▸ **Problem requirements**
Could you retype the material, starting at its first line and ending with the line holding "draw the outline of **leaf drawing**", and keep the pictures out?

▸ **Task input**
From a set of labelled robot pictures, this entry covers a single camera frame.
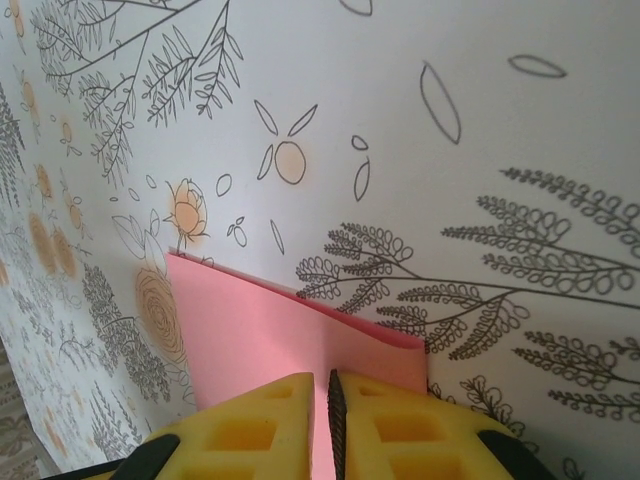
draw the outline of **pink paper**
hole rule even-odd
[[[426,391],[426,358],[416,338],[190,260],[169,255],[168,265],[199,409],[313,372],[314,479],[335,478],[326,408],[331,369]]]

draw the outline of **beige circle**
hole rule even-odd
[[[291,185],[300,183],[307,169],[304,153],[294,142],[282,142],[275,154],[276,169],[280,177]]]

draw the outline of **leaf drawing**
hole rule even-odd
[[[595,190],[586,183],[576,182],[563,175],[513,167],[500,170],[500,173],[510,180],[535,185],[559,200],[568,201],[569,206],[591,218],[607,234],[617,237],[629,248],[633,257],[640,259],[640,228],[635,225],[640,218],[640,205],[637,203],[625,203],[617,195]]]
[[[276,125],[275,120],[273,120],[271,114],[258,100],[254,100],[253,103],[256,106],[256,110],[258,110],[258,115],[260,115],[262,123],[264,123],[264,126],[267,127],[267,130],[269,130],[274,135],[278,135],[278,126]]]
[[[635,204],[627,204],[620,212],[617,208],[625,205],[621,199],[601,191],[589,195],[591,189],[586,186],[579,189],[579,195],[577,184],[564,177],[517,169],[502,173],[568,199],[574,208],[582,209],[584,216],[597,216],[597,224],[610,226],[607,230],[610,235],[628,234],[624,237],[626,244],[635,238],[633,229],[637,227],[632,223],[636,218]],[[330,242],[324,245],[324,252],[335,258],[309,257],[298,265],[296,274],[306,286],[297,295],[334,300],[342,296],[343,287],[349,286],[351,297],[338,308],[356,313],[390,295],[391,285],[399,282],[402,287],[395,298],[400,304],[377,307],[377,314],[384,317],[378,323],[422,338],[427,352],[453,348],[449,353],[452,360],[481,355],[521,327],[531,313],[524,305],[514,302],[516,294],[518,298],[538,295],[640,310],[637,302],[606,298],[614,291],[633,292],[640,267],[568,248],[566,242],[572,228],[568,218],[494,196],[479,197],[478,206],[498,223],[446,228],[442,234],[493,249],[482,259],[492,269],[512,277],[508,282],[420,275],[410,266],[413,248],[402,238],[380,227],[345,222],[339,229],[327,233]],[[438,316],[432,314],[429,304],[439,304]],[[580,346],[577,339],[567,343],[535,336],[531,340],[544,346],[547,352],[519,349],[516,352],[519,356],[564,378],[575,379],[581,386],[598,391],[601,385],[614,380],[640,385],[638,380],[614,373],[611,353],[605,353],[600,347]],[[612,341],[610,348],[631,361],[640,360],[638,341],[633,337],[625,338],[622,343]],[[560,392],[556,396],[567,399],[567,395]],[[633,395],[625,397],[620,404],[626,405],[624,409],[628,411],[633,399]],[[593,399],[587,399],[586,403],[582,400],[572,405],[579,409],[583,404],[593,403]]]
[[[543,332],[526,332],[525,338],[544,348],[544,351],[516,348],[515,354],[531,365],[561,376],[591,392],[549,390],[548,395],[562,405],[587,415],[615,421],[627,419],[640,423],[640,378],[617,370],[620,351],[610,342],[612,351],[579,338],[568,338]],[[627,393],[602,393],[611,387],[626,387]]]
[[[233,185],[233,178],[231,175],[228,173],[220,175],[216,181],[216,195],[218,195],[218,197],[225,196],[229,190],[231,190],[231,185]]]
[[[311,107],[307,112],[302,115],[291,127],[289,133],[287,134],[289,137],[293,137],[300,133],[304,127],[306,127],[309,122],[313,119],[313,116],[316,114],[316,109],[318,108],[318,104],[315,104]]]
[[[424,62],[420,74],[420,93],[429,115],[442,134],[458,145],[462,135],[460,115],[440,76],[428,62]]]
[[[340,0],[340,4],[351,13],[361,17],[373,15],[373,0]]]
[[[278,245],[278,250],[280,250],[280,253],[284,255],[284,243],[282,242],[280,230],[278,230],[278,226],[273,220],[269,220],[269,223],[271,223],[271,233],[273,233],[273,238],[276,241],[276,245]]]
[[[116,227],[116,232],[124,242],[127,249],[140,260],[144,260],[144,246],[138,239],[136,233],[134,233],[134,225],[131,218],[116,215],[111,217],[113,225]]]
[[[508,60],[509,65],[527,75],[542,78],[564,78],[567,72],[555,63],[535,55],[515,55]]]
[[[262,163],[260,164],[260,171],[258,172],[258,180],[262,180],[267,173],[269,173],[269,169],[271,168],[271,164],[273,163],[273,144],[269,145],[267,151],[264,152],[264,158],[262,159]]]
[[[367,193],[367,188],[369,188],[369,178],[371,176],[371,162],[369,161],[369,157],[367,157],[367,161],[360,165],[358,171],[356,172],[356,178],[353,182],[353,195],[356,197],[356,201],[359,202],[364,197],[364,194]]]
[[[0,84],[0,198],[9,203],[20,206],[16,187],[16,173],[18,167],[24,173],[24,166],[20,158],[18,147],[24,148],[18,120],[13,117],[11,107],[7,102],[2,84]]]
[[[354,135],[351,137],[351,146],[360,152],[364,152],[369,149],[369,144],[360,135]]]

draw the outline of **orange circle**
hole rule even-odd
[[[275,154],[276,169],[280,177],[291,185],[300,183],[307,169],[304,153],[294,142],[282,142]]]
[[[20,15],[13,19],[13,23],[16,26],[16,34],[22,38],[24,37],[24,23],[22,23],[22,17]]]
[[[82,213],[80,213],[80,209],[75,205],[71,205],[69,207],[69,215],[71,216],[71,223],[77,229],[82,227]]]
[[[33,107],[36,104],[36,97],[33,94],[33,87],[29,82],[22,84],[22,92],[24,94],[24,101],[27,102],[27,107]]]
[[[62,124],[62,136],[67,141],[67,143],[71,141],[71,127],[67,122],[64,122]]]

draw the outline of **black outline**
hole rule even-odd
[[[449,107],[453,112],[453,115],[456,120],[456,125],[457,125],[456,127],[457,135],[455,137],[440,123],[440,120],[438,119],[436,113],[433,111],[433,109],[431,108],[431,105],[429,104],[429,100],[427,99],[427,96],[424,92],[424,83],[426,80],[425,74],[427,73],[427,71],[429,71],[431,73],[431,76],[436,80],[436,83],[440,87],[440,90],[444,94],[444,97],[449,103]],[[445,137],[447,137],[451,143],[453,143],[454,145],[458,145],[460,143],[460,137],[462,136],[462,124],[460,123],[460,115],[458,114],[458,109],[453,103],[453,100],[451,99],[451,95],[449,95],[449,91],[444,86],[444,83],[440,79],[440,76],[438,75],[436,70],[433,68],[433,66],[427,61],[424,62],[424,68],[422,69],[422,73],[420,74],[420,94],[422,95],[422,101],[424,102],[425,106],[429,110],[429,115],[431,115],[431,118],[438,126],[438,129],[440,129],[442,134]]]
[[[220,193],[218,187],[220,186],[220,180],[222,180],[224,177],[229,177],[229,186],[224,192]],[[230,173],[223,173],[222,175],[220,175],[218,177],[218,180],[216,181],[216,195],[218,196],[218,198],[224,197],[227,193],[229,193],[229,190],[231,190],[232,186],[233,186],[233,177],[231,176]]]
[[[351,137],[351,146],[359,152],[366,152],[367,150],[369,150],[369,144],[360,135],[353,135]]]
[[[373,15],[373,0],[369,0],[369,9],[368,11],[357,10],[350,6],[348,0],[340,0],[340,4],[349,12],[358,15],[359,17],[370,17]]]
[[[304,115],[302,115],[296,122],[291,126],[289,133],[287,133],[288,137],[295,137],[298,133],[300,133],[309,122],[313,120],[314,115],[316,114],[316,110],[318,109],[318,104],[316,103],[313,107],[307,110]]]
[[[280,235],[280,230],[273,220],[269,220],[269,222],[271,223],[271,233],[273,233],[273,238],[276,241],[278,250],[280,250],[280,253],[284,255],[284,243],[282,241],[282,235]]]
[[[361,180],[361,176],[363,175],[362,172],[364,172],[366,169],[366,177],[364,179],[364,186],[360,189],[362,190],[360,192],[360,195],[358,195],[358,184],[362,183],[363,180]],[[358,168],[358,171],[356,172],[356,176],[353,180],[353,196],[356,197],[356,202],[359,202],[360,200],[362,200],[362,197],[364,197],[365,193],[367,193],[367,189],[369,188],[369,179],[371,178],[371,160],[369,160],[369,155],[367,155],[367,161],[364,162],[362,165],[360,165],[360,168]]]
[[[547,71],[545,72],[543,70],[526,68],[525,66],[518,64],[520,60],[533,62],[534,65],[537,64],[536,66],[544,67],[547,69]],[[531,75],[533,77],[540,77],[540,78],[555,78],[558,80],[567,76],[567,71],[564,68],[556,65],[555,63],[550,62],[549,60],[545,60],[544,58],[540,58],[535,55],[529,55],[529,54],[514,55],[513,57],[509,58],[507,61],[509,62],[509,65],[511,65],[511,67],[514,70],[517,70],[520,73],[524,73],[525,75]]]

▸ **Answer to this problem**
From a set of labelled robot pictures, this entry covers a single camera frame.
draw the outline of **pink paper**
hole rule even-odd
[[[426,391],[426,358],[416,338],[190,260],[169,255],[168,265],[199,409],[313,372],[314,479],[335,478],[326,408],[331,369]]]

draw the outline of **beige circle**
hole rule even-odd
[[[291,185],[300,183],[307,169],[304,153],[294,142],[282,142],[275,154],[276,169],[280,177]]]

draw the outline of **leaf drawing**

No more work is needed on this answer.